Give back each line of the listing below that contains the string "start".

◆ Dataset excerpt ◆
________________________
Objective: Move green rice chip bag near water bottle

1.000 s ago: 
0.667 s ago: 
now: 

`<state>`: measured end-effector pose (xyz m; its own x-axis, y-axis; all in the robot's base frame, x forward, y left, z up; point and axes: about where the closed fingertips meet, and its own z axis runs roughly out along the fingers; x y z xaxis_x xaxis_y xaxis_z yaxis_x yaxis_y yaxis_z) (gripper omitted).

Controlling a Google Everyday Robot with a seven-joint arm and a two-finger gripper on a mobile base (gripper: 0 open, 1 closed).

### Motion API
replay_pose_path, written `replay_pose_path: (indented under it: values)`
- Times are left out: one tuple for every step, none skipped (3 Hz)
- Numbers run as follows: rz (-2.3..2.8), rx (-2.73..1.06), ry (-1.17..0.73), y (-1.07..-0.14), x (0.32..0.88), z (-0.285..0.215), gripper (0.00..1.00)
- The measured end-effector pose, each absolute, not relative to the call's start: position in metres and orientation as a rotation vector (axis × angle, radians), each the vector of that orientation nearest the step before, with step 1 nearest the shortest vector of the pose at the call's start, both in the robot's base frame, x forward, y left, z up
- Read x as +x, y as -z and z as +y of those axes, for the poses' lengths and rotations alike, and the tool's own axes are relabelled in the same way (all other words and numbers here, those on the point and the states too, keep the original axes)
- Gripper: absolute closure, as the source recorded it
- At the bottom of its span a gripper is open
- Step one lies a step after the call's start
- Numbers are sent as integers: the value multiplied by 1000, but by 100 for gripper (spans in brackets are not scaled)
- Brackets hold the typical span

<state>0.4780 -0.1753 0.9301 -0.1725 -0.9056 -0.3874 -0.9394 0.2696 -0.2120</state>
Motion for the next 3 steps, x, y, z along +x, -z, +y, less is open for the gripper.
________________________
◆ Response to the task ◆
- The measured end-effector pose, each absolute, not relative to the call's start: position in metres and orientation as a rotation vector (axis × angle, radians), each the vector of that orientation nearest the step before, with step 1 nearest the shortest vector of the pose at the call's start, both in the robot's base frame, x forward, y left, z up
- Step one lies a step after the call's start

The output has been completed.